== Dataset records ==
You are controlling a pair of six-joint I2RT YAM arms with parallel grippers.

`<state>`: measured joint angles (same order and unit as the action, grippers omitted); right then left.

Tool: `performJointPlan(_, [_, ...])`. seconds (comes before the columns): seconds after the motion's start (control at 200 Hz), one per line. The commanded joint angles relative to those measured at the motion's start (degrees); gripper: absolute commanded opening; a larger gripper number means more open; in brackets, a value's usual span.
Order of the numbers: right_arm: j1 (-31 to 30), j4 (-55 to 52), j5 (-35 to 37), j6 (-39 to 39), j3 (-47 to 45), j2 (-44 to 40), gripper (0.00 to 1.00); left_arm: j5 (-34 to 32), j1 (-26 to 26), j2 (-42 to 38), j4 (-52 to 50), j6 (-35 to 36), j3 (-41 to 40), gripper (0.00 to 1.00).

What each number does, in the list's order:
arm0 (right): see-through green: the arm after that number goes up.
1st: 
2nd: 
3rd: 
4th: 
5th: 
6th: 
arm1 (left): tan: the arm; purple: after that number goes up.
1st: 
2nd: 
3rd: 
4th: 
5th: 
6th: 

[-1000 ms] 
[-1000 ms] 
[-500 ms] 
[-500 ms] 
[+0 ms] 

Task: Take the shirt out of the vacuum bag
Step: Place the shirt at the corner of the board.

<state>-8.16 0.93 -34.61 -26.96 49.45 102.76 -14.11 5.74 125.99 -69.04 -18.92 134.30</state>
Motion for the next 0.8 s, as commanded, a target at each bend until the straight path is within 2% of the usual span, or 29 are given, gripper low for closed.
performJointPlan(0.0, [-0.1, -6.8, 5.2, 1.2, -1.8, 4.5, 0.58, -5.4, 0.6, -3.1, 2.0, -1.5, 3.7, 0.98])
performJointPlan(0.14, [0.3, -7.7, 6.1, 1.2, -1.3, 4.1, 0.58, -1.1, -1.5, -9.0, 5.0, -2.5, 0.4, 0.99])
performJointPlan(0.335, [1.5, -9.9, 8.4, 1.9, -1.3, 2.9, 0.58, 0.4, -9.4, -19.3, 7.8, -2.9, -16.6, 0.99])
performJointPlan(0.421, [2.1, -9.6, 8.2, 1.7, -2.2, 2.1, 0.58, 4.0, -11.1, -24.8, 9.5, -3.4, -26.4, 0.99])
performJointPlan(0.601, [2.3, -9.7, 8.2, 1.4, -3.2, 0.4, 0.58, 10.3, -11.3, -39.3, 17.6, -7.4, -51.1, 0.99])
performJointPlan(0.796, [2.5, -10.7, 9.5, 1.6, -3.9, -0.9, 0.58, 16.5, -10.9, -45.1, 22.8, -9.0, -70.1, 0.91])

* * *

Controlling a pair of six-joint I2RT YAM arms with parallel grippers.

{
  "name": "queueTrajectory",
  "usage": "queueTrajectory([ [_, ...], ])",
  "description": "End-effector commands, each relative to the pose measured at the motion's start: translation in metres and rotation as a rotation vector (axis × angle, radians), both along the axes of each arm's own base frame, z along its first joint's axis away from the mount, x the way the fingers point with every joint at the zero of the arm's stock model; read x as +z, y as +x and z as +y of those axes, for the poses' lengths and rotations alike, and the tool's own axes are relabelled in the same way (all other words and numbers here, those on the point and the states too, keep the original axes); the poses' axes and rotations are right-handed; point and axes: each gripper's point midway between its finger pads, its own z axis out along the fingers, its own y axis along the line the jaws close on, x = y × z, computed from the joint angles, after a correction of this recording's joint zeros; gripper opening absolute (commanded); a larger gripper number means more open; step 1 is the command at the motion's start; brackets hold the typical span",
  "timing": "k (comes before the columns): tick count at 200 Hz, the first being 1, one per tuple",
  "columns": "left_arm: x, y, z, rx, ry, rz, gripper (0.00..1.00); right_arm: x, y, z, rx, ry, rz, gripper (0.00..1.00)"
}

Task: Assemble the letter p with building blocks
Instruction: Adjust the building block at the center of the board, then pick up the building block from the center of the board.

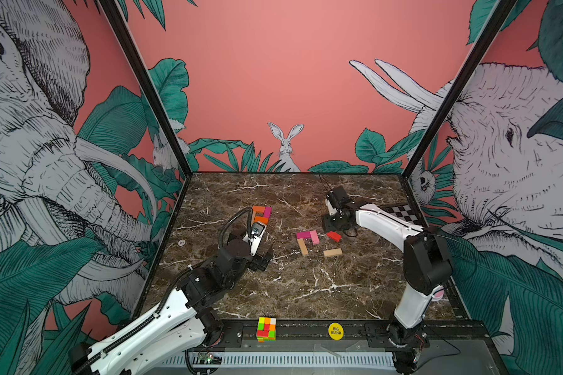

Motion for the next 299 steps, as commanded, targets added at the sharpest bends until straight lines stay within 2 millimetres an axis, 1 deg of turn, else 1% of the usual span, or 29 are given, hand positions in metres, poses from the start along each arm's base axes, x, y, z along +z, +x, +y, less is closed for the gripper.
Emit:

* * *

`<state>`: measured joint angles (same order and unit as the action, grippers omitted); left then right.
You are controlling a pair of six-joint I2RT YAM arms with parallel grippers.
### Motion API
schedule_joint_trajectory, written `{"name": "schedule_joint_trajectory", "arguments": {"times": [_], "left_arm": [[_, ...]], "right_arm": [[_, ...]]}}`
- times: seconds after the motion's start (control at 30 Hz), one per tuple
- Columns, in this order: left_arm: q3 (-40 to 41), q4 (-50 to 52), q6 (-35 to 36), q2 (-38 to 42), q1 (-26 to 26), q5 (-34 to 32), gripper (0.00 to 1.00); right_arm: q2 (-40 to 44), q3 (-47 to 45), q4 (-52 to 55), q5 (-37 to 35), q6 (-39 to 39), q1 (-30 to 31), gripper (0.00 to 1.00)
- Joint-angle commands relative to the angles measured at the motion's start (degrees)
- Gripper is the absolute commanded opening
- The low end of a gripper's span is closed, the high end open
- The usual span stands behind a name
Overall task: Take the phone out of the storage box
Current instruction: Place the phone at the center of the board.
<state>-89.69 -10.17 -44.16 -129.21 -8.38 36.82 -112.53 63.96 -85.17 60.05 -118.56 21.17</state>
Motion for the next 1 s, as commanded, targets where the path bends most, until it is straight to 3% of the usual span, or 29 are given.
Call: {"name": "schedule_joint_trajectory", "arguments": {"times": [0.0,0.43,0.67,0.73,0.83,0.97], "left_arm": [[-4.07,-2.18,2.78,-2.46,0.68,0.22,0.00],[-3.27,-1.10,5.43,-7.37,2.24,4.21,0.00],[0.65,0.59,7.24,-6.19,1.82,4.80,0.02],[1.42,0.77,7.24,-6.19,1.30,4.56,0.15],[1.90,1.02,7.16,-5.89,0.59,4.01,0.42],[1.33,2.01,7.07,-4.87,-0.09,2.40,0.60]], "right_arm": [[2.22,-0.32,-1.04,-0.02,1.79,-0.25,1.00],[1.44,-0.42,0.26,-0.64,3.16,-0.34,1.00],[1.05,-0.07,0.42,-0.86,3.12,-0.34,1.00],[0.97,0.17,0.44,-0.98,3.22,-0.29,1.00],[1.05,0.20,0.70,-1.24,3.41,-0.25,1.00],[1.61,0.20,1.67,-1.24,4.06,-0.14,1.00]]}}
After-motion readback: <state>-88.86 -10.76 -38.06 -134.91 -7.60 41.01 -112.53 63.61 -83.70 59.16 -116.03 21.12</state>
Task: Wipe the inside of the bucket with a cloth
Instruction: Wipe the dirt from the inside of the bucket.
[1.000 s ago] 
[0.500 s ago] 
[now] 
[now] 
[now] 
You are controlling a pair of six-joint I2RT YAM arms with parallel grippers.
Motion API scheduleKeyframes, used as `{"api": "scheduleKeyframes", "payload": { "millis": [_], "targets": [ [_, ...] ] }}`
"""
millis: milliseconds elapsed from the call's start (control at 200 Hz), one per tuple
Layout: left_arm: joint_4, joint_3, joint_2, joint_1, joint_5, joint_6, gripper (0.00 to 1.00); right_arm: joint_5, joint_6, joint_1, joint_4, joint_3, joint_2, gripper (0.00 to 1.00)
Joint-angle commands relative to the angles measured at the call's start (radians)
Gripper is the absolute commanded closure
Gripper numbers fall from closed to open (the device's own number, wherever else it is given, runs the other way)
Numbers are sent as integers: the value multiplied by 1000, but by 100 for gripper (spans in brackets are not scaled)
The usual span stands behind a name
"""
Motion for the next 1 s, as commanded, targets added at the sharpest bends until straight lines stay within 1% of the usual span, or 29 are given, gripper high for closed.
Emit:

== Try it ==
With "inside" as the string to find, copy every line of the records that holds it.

== Answer section ==
Task: Wipe the inside of the bucket with a cloth
Instruction: Wipe the dirt from the inside of the bucket.

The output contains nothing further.